On a 200 KB corpus, tiny preset, 30 steps, byte-level:

Config	Params	Loss (init → 30)	step/s
Dense MLP	842 K	6.09 → 1.76	55.6
MoE 4 experts top-2	2.42 M	5.95 → 1.68	29.3

The MoE has 2.88× the parameters and reaches a marginally lower loss in the same step count, despite the slower per-step throughput (every expert runs on every token). On the real test — longer training on real data — the parameter-capacity gap is expected to widen meaningfully.

What’s NOT shipped yet

Sparse dispatch. Today’s compute path is dense — every expert runs on every token, multiplied by the (mostly zero) router weight. Real sparse dispatch (gather → per-expert forward → scatter) is the compute-saving win and the reason MoE exists at the lab scale.

We investigated three possible paths:
1. Capacity-bounded gather/scatter with take + putAlong. For each expert, argPartition tokens by router prob, take the top capacity (= ceil(N · 1.25 / E)), run the expert on the subset, scatter results back. The dealbreaker: MLX-Swift doesn’t expose scatter_add. putAlong is an ASSIGN scatter, not an additive one — so overlapping writes from different experts (or zero-overflow writes that overwrite real values) corrupt the output. We can substitute “build a full [N,C] delta tensor with the rest of the rows masked to zero, then add it to the accumulator” — that’s correct but compute-equivalent to the dense path we already ship.
2. Permutation + grouped dense matmul (megablocks-style). Sort tokens by router assignment so each expert’s tokens form a contiguous block, run one batched matmul against the expert weights gathered along axis 0, then inverse-permute. This needs a fused grouped matmul kernel — not in MLX-Swift, would have to be a custom Metal shader.
3. Custom Metal kernel.
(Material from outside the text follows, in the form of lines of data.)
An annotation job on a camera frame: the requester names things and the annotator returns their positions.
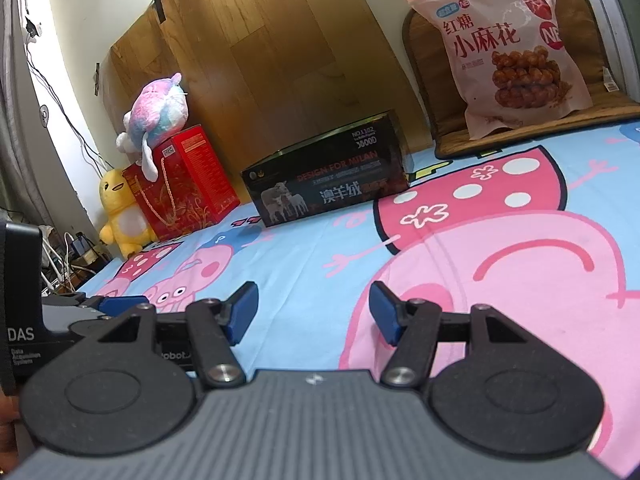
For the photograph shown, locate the brown seat cushion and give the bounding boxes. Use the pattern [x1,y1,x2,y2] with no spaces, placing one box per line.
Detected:
[404,0,639,157]

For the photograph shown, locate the person's left hand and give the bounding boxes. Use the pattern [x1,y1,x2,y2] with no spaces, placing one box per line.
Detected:
[0,392,21,474]

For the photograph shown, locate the Peppa Pig bed sheet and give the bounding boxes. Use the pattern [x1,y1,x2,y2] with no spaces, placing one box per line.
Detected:
[84,122,639,476]

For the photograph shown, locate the wooden board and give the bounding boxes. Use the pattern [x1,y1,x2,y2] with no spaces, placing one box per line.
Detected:
[100,0,431,190]

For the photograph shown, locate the tangled white cables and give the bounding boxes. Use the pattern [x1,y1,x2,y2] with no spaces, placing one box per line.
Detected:
[39,231,101,296]

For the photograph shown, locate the black sheep print box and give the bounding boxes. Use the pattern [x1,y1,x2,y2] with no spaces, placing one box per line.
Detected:
[241,110,409,226]

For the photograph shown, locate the yellow duck plush toy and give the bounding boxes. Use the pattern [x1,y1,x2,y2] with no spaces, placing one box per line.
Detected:
[99,169,157,259]

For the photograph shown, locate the pink twisted snack bag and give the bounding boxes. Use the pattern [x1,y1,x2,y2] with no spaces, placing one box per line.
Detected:
[407,0,592,140]

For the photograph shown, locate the pink blue plush toy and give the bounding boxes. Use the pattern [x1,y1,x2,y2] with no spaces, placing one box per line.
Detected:
[116,73,189,182]

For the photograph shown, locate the red gift bag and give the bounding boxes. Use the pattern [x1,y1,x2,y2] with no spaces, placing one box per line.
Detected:
[122,125,241,242]

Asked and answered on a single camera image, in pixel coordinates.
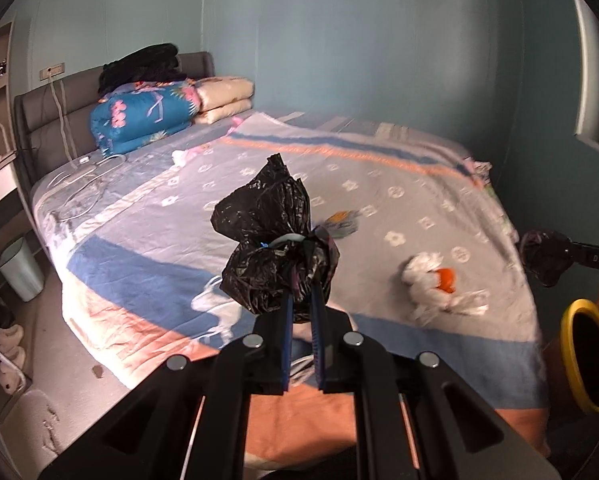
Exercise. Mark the black plastic bag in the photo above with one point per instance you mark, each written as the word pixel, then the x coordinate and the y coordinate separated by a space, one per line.
pixel 546 255
pixel 278 248

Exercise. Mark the light green waste bin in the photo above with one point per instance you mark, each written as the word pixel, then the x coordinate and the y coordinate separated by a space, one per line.
pixel 21 271

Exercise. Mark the white paper bundle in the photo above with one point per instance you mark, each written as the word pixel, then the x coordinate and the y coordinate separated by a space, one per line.
pixel 419 275

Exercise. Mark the grey padded headboard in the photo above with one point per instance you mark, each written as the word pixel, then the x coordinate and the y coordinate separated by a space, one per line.
pixel 52 122

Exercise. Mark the patterned bed quilt cover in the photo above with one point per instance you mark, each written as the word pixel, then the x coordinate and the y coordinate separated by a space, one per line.
pixel 178 246

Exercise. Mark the floral sheet at bed edge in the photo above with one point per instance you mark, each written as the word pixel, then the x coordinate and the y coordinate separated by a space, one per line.
pixel 480 174

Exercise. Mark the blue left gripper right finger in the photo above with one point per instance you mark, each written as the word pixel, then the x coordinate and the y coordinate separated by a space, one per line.
pixel 319 329

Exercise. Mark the wall power socket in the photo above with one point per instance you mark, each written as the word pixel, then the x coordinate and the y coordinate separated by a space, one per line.
pixel 52 71

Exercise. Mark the beige folded quilt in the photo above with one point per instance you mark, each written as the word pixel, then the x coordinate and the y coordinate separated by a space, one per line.
pixel 222 97

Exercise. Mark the grey snack packet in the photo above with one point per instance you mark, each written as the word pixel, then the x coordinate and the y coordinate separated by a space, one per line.
pixel 342 223

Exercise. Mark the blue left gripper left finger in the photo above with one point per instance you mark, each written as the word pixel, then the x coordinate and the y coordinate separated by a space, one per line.
pixel 283 342

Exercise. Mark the black folded blanket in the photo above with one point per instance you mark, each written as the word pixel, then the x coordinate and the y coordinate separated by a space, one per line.
pixel 158 63

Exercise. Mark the blue floral folded quilt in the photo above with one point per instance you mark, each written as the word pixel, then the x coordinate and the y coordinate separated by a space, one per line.
pixel 141 113

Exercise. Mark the plush slippers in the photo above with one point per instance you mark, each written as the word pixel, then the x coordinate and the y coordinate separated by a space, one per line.
pixel 11 347

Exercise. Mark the window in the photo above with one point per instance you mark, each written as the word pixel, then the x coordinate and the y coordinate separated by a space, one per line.
pixel 587 121

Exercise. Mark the yellow rimmed trash bin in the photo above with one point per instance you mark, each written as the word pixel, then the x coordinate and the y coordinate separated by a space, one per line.
pixel 579 343

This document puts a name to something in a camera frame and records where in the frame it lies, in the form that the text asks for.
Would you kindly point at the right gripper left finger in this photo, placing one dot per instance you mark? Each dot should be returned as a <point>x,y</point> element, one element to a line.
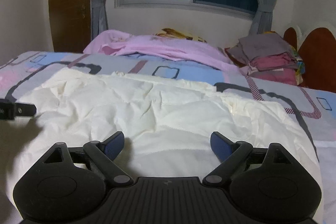
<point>103,154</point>

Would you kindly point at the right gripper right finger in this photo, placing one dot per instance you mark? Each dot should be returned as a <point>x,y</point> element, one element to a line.
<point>231,155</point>

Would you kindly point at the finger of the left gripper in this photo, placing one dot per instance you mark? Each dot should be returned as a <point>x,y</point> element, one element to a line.
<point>10,110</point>

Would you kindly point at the white puffer jacket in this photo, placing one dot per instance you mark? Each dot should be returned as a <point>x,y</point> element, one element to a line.
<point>167,125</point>

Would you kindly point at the stack of folded clothes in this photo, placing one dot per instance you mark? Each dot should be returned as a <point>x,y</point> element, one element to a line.
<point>268,57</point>

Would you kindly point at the patterned grey bed sheet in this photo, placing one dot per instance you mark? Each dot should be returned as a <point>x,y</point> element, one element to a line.
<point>313,110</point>

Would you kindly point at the pink blanket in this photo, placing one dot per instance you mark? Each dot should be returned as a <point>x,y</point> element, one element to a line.
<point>117,43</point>

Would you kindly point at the brown wooden door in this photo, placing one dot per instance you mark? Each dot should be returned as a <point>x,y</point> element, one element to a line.
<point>70,23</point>

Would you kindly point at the red and white headboard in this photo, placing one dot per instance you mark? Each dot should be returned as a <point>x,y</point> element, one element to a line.
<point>316,47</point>

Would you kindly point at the yellow patterned pillow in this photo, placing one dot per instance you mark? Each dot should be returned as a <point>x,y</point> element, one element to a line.
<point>174,34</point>

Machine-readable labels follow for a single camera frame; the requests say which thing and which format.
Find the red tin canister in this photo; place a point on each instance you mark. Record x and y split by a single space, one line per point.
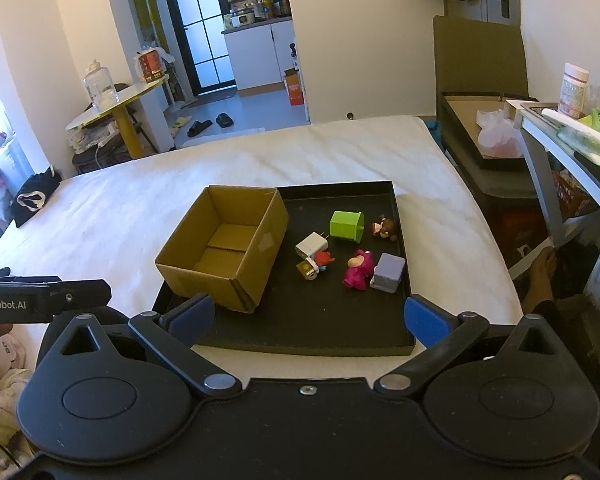
150 64

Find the clear glass jar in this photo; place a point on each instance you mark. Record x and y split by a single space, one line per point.
100 87

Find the brown cardboard box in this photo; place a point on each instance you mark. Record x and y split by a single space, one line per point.
225 246

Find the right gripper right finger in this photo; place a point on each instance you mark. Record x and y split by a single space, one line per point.
446 338

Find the black shallow tray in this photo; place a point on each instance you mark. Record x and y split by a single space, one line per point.
319 317

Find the left black slipper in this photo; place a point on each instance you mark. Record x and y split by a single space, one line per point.
199 127

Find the round yellow side table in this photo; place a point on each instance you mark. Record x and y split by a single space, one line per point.
120 114

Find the white plastic bag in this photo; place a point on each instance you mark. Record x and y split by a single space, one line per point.
497 137

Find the large open dark box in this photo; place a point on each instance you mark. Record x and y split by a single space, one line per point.
479 66

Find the white wall charger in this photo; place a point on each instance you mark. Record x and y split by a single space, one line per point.
310 245

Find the green cube toy bin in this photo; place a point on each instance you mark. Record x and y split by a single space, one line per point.
347 225

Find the red haired small figurine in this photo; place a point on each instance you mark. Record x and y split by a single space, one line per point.
313 265

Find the grey purple square box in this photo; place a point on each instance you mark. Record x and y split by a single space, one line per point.
388 273

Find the right black slipper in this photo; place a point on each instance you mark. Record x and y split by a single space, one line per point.
224 121

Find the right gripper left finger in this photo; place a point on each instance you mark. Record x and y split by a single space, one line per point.
169 337

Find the white kitchen cabinet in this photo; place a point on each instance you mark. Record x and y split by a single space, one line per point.
260 53

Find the magenta bear figurine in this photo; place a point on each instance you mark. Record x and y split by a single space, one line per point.
359 268

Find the orange cardboard box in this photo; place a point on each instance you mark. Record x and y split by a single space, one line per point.
294 87

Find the white bed blanket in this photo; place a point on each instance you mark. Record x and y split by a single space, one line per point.
112 223

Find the black framed glass door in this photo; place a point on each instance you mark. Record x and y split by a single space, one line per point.
198 28

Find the person bare foot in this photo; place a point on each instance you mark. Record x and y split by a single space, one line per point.
541 273

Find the black slipper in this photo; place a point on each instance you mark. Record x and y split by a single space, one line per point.
199 127
224 121

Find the pink white bottle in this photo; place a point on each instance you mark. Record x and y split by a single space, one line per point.
573 90

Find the brown monkey figurine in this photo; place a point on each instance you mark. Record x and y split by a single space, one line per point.
385 228

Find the black white garment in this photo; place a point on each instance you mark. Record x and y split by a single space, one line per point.
34 195

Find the white metal shelf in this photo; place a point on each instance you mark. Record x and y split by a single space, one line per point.
538 143

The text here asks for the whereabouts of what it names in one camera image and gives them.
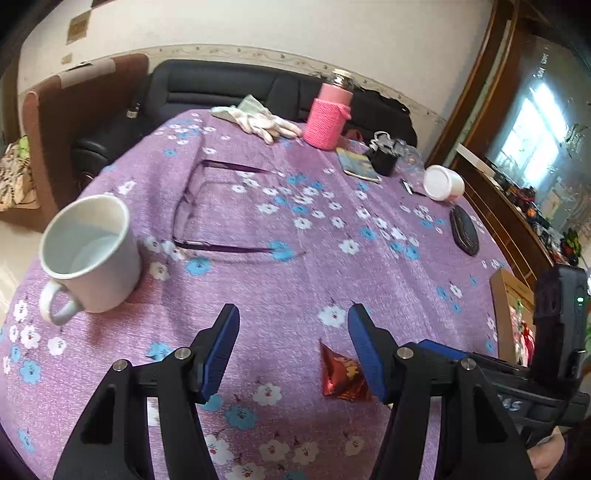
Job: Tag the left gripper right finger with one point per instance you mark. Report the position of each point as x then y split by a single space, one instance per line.
478 439

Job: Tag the black leather sofa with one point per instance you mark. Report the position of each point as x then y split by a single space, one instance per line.
176 86

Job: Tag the person's right hand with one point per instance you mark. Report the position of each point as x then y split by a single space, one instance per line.
548 457

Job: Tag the dark red foil candy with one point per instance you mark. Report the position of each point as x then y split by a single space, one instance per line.
342 377

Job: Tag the white ceramic mug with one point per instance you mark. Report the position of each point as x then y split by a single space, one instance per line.
91 257

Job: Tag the white plastic jar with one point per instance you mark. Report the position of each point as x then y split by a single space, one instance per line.
443 184

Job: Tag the white fabric gloves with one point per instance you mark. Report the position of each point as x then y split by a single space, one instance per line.
253 118

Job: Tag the purple floral tablecloth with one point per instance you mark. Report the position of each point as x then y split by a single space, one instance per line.
375 244

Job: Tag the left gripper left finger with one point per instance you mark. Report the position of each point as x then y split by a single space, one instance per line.
110 439

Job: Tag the clear glass jar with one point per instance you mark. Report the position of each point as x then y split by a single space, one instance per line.
410 164

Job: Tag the black glasses case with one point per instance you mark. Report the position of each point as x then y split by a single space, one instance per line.
464 231

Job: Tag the brown wooden chair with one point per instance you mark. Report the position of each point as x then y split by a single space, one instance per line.
65 106

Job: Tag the pink knitted sleeve bottle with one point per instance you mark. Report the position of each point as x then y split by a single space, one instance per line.
330 111

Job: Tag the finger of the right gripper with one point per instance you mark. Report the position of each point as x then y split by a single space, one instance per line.
444 350

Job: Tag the shallow cardboard box tray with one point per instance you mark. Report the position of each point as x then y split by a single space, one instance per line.
514 307

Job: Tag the wooden brick-pattern counter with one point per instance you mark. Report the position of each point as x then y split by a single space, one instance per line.
524 251

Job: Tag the small booklet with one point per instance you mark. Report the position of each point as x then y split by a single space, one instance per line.
357 165

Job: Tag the purple framed eyeglasses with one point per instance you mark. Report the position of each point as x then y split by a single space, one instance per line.
235 211

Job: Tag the small black cup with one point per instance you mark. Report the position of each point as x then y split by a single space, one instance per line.
384 153
Writing a sparse MoE forward in Metal and bridging through MLX-Swift’s CustomFunction is feasible but is a multi-day project — outside this session.
None of (1)/(2)/(3) ships in the current scope. The dense compute path is the honest “shipping-today” MoE; the compute saving is on the roadmap behind any of:
- MLX-Swift exposing scatter_add (lets path 1 deliver real savings),
- upstream addition of grouped matmul / megablocks kernels, or
- this project growing a Metal kernel of its own.
HF-architecture MoE. TransformerBlockHF (SwiGLU + RMSNorm) doesn’t yet have an MoE variant. The from-scratch path is the only way to train MoE today. Wiring is mechanical: parallel changes to TransformerBlockHF to take MoEMLP instead of SwiGLU when cfg.isMoE.
Browser MoE loading. The browser’s gallery reader assumes the dense manifest. MoE checkpoints fail the browser’s tensor name validation. The MoE manifest is a Mac-side extension for now.
Distillation FROM open MoE teachers. The Phase 5 headline was “distill from an open-MoE teacher (Mixtral / DeepSeek) into our smaller MoE.” That needs an HF MoE loader (the SafetensorsReader + HFModel path doesn’t know about the router/expert layout in MoE safetensors). Queued behind HF MoE support above.

Hyperparameter notes

Start with --moe-experts 8 --moe-topk 2 (Mixtral defaults) on preset huge or larger. Smaller presets don’t have enough capacity to benefit.
If the load-balance loss isn’t dropping (router collapsed to one expert), raise --moe-aux-weight to 0.05.
If experts aren’t specialising (all probs ~uniform), lower --moe-aux-weight to 0.001 — too much pressure prevents the router from picking any preferences.
Top-1 is faster to train (no renormalisation, simpler gate) but doesn’t transfer well; top-2 is the sweet spot for actual quality.

Where to look in the code

Sources/TinyGPTModel/MoE.swift — the MoEMLP module, router, and load-balance accumulator.
Sources/TinyGPTModel/TransformerBlock.swift — the swap between dense MLP? and MoEMLP? at construction.
Sources/TinyGPTModel/TinyGPTModel.swift — loss() folds the auxiliary loss in via sumMoEAuxLosses(blocks).
Sources/TinyGPTModel/ModelConfig.swift — the nExperts, moeTopK, loadBalanceWeight, isMoE fields.